WHAT YOU NEED TO DO — Filter these records by the string "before", copying each line that holds it.

Data items —

━━━━━━━━━━

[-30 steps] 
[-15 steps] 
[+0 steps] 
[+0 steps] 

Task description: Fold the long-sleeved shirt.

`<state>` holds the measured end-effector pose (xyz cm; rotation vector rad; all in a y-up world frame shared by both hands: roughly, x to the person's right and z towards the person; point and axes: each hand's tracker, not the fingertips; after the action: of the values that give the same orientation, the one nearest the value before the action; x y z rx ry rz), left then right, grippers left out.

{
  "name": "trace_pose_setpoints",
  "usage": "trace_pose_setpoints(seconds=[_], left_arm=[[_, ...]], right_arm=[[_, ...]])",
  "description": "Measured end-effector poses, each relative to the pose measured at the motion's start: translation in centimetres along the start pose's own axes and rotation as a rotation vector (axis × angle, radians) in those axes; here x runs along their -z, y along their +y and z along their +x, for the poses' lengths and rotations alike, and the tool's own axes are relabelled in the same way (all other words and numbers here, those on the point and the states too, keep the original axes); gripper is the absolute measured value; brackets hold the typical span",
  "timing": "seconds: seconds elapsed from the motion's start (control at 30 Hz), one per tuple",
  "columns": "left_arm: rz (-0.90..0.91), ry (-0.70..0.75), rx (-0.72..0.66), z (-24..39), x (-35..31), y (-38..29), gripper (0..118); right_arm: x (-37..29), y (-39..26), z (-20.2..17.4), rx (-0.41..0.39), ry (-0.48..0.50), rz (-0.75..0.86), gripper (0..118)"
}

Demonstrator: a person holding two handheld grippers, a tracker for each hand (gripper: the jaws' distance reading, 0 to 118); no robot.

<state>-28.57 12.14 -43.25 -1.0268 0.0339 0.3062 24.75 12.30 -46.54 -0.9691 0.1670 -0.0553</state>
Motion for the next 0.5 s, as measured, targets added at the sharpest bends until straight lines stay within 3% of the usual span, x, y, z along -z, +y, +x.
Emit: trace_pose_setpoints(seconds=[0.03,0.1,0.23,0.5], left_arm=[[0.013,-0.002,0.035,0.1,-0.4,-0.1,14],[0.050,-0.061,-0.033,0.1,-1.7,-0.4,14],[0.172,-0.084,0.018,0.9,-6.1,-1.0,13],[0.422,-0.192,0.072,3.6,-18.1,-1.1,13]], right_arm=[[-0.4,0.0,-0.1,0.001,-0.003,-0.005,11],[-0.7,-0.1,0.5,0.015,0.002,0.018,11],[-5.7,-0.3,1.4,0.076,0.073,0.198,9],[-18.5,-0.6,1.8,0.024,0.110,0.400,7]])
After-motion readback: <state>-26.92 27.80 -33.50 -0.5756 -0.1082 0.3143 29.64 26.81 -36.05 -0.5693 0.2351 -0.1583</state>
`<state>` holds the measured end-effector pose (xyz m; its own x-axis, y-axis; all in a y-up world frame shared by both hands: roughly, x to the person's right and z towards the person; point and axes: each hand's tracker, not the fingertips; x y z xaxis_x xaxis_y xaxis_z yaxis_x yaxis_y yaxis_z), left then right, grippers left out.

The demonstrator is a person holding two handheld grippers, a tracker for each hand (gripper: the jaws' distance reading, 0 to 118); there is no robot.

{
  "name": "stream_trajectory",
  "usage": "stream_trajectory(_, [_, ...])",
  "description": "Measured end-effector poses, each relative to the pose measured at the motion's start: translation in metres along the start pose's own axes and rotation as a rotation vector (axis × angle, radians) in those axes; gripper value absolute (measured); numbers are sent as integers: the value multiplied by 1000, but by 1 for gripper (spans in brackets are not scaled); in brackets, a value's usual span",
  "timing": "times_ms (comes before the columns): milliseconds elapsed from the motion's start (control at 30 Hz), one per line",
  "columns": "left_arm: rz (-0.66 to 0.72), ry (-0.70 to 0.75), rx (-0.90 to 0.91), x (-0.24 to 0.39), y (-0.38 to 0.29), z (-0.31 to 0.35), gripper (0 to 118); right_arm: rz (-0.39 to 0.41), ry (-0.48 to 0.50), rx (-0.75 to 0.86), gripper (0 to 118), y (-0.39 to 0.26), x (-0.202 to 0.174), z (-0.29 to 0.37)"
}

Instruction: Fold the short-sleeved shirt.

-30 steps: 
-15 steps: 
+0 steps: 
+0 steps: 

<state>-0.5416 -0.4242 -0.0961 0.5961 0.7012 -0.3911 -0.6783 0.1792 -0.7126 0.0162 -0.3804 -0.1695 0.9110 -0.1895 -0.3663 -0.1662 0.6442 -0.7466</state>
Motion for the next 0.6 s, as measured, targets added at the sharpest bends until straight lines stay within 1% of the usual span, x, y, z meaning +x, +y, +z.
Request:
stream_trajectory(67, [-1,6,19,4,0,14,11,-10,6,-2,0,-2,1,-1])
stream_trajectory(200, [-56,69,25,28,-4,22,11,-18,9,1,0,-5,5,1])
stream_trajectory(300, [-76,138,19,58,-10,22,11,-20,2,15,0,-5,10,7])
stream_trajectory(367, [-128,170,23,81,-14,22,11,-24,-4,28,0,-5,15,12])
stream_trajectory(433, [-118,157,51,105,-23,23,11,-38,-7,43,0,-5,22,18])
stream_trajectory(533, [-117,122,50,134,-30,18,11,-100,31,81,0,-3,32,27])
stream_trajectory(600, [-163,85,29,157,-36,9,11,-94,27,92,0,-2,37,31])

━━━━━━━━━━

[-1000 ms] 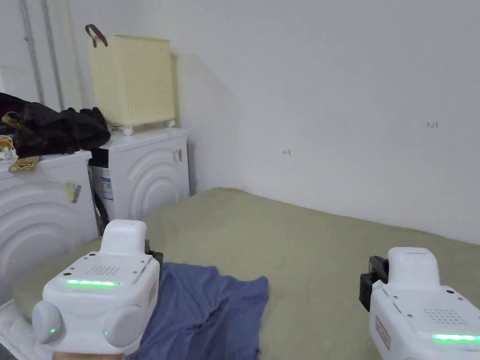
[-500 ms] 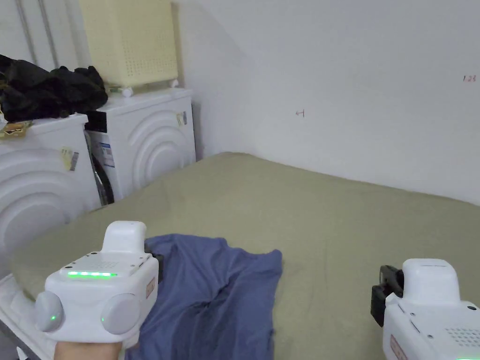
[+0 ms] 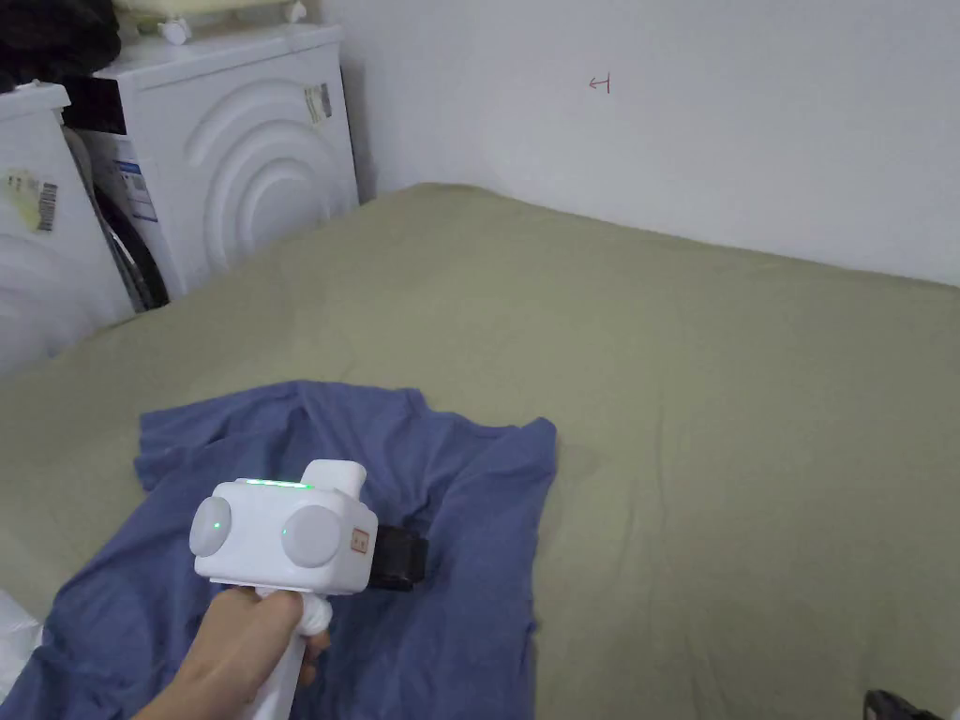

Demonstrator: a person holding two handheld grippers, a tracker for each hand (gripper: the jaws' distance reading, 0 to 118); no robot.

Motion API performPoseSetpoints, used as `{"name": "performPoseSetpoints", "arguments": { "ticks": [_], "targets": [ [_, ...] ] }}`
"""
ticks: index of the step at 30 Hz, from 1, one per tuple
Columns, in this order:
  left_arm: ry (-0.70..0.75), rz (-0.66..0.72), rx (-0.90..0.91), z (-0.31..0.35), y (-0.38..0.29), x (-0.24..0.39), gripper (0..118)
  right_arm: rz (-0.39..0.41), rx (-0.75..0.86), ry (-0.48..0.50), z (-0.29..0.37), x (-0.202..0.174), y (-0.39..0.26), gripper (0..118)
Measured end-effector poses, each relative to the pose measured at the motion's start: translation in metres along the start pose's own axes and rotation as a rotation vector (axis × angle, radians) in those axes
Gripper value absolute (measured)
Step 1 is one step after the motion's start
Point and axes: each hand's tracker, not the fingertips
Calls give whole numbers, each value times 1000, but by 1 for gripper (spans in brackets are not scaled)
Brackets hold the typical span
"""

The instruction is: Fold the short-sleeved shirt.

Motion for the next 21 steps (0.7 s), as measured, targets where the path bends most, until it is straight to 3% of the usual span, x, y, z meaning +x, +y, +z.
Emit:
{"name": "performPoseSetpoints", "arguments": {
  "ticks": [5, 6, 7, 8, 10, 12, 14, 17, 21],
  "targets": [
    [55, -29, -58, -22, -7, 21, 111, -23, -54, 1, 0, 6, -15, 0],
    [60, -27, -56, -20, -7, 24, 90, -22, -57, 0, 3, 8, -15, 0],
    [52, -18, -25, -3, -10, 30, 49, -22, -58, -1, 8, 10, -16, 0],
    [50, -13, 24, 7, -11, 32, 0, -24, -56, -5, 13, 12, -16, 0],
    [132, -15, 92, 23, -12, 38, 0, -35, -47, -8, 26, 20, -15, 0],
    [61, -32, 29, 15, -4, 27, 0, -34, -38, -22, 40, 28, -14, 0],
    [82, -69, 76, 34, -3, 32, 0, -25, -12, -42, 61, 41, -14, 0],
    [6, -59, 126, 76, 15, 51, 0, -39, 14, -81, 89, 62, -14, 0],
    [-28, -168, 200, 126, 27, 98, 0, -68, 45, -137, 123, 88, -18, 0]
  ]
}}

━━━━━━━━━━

RESPONSE TO THE TASK —
`<state>` holds the measured end-effector pose (xyz cm; rotation vector rad; all in a y-up world frame shared by both hands: roughly, x to the person's right and z towards the person; point and axes: each hand's tracker, not the fingertips; after the action: of the values that give the same orientation, the one nearest the value before the action; x y z rx ry rz), left then right, grippers left out.
  "timing": "times_ms (comes before the columns): milliseconds elapsed from the motion's start (control at 30 Hz), one per line",

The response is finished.